- [Prompt]:
Please transcribe the data exactly as shown, skipping the images.

- [Recorded data]:
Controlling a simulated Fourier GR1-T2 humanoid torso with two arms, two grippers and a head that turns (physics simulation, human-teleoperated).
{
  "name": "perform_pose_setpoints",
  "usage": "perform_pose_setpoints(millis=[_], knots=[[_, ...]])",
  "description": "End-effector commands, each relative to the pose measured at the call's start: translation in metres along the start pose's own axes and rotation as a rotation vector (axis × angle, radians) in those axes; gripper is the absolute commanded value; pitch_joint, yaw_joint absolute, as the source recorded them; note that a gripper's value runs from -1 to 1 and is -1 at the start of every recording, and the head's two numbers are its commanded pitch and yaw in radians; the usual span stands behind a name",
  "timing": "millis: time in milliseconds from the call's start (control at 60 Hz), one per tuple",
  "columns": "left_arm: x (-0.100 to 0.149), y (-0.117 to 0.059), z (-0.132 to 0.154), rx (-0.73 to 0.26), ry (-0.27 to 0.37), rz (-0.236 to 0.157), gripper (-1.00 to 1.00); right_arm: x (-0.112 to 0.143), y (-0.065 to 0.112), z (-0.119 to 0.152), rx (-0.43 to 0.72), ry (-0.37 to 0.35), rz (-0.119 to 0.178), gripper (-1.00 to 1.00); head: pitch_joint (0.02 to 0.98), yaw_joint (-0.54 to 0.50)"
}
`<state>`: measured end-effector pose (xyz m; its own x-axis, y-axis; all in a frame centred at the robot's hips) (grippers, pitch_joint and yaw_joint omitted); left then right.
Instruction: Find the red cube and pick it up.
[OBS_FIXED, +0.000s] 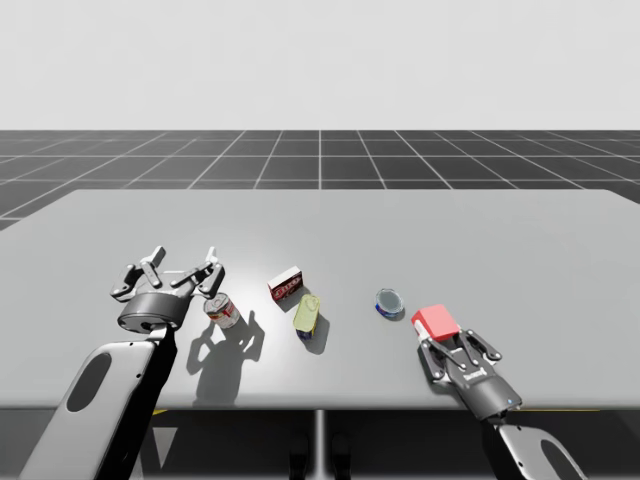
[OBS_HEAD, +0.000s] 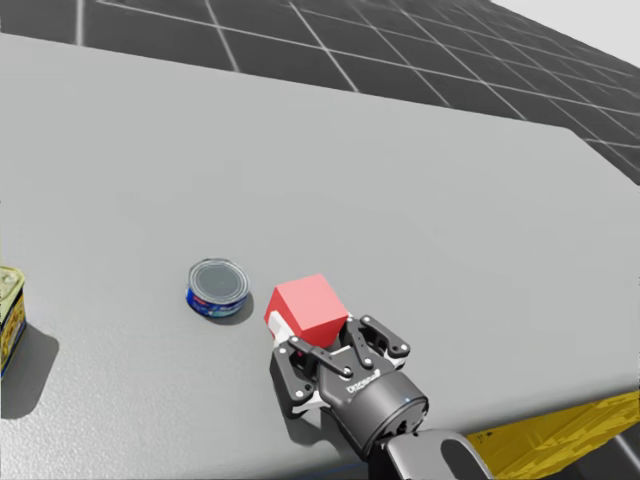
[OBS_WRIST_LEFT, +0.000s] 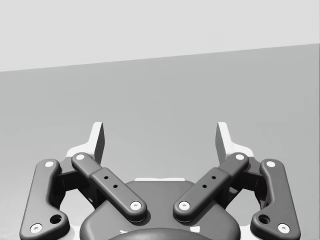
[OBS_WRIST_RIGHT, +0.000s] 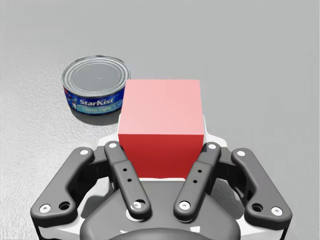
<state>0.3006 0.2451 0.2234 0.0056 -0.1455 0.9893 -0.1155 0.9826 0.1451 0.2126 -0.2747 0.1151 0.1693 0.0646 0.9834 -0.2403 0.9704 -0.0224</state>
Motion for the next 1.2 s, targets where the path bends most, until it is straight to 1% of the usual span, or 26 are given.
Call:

- [Expected output]:
Controlling a simulated Fourier GR1-T2 humanoid torso with two arms, two grippers and a head that turns (physics simulation, human-teleoperated).
{
  "name": "perform_pose_setpoints",
  "usage": "perform_pose_setpoints(millis=[_], knots=[[_, ...]])",
  "description": "End-effector commands, each relative to the pose measured at the call's start: translation in metres along the start pose's own axes and rotation as a rotation vector (axis × angle, radians) in those axes; gripper is the absolute commanded value; pitch_joint, yaw_joint absolute, as the source recorded them; note that a gripper's value runs from -1 to 1 and is -1 at the start of every recording, and the head's two numbers are its commanded pitch and yaw in radians; the usual span stands behind a name",
  "timing": "millis: time in milliseconds from the call's start (control at 60 Hz), one per tuple",
  "columns": "left_arm: x (-0.100 to 0.149), y (-0.117 to 0.059), z (-0.132 to 0.154), rx (-0.73 to 0.26), ry (-0.27 to 0.37), rz (-0.236 to 0.157), gripper (-1.00 to 1.00); right_arm: x (-0.112 to 0.143), y (-0.065 to 0.112), z (-0.119 to 0.152), rx (-0.43 to 0.72), ry (-0.37 to 0.35), rz (-0.119 to 0.178), gripper (-1.00 to 1.00); head: pitch_joint (0.02 to 0.98), yaw_joint (-0.54 to 0.50)"
}
`<state>`: measured end-effector pose (xyz m; its own x-axis, y-axis; all in a frame centred at the robot's hips) (grippers, pitch_joint and yaw_joint omitted); left then right.
Instruction: Find the red cube and pick it up.
[OBS_FIXED, +0.000s] 
[OBS_HEAD, +0.000s] 
[OBS_WRIST_LEFT, +0.000s] 
[OBS_WRIST_RIGHT, +0.000s] 
<state>0.3006 0.2451 0.2234 0.0056 -0.1455 0.9893 -0.1155 0.9826 0.1451 0.2126 -0.2747 0.1151 0.1693 0.0646 0.9834 -0.2403 0.9704 -0.0224</state>
Motion for the next 1.2 s, targets where the path bends most, until it is straight to 1% of the usual span, or 26 are given.
Call:

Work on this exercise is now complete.